With the fierce race in the international markets, Korea’s startup founders unveil regulatory bottlenecks and limited policy support risk undermining their ability to thrive among global competitors. At a National Assembly–startup roundtable in Seongnam, leaders from established Korean startups highlighted how foreign capital barriers and fragmented government support are leaving high-growth companies vulnerable, just as they face competition with global giants like Nvidia.
Korea’s Startup Leaders and Lawmakers Meet in Seongnam
On September 16, 2025, Unicorn Farm, a bipartisan National Assembly study group, and the Korea Startup Forum (KOSPO) co-hosted a policy roundtable at Rebellions’ headquarters in Seongnam, Gyeonggi Province.
Lawmakers in attendance included Democratic Party Reps. Kim Han-kyu, Jang Cheol-min, Kim Sung-hoe, Park Min-gyu, Korea Innovation Party Rep. Lee Hae-min, and People Power Party Rep. Ko Dong-jin.
Startup leaders included Park Sung-hyun (CEO, Rebellions), Lee Han-bin (CEO, Seoul Robotics), Choi Jae-hwa (CEO, Bunjang), Chung Min-chan (CEO, CUBIG), and Han Sang-woo (Chair, Korea Startup Forum).
Founders Warn of Policy Gaps in Scale-Up Stage
Participants stressed that Korea’s startup support framework is skewed toward early-stage firms, leaving established startups and unicorns with limited channels for state-level engagement.
Park Sung-hyun, CEO of Rebellions, said:
“Once a company surpasses KRW 1 trillion in valuation, it is labeled a unicorn but loses government attention because it is seen as having already received support. We are competing against Nvidia, with a market cap of USD 6 trillion, yet unicorns valued between KRW 1 trillion and 5 trillion are forced to rely on foreign capital in a distorted structure.”
Park emphasized that government backing should strengthen once startups reach global expansion stages, while smaller firms in the KRW 10–20 billion range should be supported primarily by private investors.
A Call for Globalized Capital Pathways
Other founders pointed to structural hurdles in Korea’s venture capital ecosystem.
Choi Jae-hwa, CEO of Bunjang, noted:
“Global firms like Airbnb secured private equity investments just before going public. Korea must also globalize not just venture capital but private equity’s role in scaling innovative companies.”
Foreign investment processes were cited as a major pain point.
Lee Han-bin, CEO of Seoul Robotics, said:
“It takes over six months and more than 50 documents for a foreign investor to open a Korean securities account. One Hong Kong investor even had to fly to Seoul to submit paperwork in person. These procedures are far from global standards.”

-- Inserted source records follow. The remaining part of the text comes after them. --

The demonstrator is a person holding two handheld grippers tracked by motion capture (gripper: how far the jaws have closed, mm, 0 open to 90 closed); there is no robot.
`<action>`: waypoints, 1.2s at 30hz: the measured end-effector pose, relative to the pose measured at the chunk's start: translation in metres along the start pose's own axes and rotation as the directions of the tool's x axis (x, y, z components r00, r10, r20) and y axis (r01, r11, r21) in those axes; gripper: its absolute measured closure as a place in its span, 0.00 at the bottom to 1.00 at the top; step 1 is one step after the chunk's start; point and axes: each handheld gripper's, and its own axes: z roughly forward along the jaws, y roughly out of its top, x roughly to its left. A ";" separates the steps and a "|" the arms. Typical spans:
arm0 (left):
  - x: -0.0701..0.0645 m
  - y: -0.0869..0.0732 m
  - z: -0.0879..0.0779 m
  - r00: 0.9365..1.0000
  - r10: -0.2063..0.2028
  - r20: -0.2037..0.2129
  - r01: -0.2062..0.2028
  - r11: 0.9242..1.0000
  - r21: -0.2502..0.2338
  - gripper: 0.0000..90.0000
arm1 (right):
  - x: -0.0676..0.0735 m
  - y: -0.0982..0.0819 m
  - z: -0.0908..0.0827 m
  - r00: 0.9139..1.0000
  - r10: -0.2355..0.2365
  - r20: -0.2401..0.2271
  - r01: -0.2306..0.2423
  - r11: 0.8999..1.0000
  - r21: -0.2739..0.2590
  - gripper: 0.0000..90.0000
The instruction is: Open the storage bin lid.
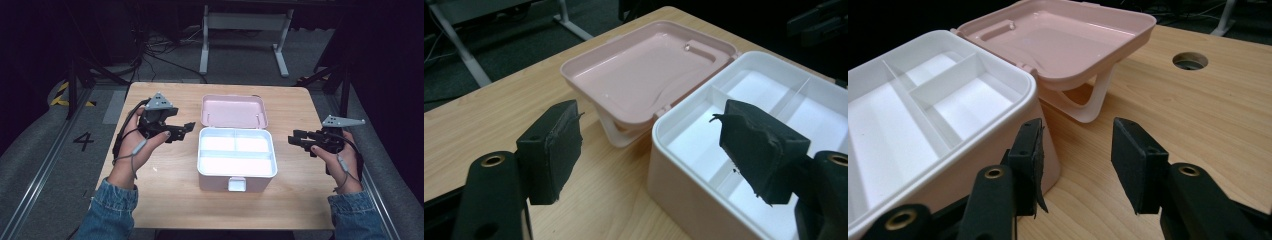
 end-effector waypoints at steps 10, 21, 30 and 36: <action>0.006 -0.035 -0.013 0.999 -0.054 -0.006 0.054 0.998 0.035 0.28 | -0.010 -0.007 0.004 0.999 0.024 0.031 -0.026 0.998 0.063 0.62; 0.019 -0.063 -0.016 0.989 -0.072 -0.127 0.087 0.989 0.116 0.28 | -0.013 -0.012 0.006 0.999 0.037 0.035 -0.039 0.996 0.081 0.62; 0.033 -0.083 -0.003 0.981 -0.074 -0.179 0.112 0.971 0.213 0.28 | -0.017 -0.018 0.007 0.998 0.048 0.049 -0.053 0.993 0.107 0.61; 0.043 -0.098 0.014 0.979 -0.121 -0.163 0.162 0.948 0.274 0.27 | -0.020 -0.022 0.007 0.996 0.056 0.067 -0.064 0.990 0.125 0.60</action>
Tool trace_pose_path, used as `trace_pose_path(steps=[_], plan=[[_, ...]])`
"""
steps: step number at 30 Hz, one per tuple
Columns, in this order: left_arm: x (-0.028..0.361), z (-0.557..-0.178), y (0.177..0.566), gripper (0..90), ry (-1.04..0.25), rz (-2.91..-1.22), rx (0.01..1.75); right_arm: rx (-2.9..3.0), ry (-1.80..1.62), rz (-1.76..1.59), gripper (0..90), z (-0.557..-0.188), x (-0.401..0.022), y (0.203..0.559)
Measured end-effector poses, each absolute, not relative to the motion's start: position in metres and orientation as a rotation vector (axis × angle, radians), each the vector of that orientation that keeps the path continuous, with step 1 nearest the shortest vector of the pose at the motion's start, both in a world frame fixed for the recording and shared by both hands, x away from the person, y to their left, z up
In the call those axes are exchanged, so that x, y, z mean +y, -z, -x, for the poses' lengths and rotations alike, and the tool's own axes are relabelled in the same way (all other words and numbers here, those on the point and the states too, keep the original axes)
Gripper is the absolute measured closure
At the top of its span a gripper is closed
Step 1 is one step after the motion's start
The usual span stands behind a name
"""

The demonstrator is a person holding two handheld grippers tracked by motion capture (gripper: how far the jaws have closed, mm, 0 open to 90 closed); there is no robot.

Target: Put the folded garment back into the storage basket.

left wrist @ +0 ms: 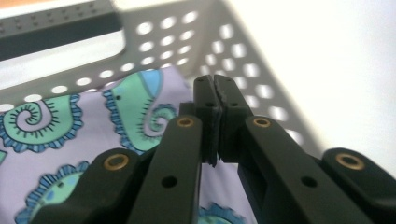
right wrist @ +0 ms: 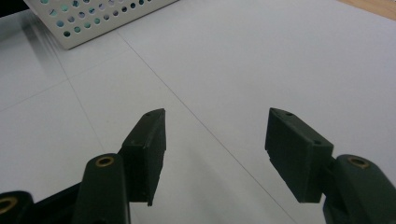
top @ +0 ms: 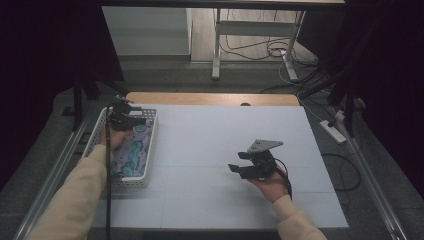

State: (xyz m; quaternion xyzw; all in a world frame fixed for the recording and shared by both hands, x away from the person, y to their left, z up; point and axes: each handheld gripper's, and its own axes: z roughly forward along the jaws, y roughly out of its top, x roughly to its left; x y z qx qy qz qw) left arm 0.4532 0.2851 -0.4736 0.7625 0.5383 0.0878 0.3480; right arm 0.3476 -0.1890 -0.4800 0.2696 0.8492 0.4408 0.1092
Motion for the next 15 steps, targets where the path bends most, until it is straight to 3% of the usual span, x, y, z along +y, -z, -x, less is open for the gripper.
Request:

Regulatory Burdens Beyond Capital
Startups also highlighted how regulatory bottlenecks are hindering innovation in emerging fields.
Chung Min-chan, CEO of CUBIG, explained:
“We develop AI-based synthetic data analysis, but domestic projects are stalled due to restrictions from the Personal Information Protection Commission.”
Choi Jae-hwa added that second-hand exports face disadvantages:
“The cross-border e-commerce market is growing with K-content’s global reach, but when used goods are exported, we cannot access tax deductions. This weakens our competitiveness.”
Korea’s Startup Crossroads: Policy Gaps vs. Global Ambitions
These discussions underline a structural challenge in Korea’s startup journey: government policy and regulatory frameworks are optimized for early-stage growth but not for scale-up or global expansion.
Without easing foreign investment bottlenecks and modernizing regulations, unicorns risk depending excessively on overseas capital, potentially diluting Korea’s ownership of its innovation economy.
The contrast with U.S. and European ecosystems—where late-stage private equity and simplified cross-border investment structures support startups before IPO—shows why Korea must recalibrate its policies. With global capital markets demanding speed and flexibility, Korea’s slow procedures could divert high-potential companies abroad.
The Road Ahead: Aligning Korea’s Startup Capital, Regulation, and Global Scale
The Seongnam roundtable signals a growing consensus: Korea’s startups must be treated not as beneficiaries of state charity, but as core economic players. Lawmakers pledged to review the concerns raised, including foreign investment procedures, tax policies, and regulatory burdens.
For Korea’s startup ecosystem to remain competitive, the next phase of reform must focus on scale-up capital pathways, regulatory agility, and global alignment. Without these, Korea risks losing both capital inflows and innovation leadership at the moment its startups are poised for global impact.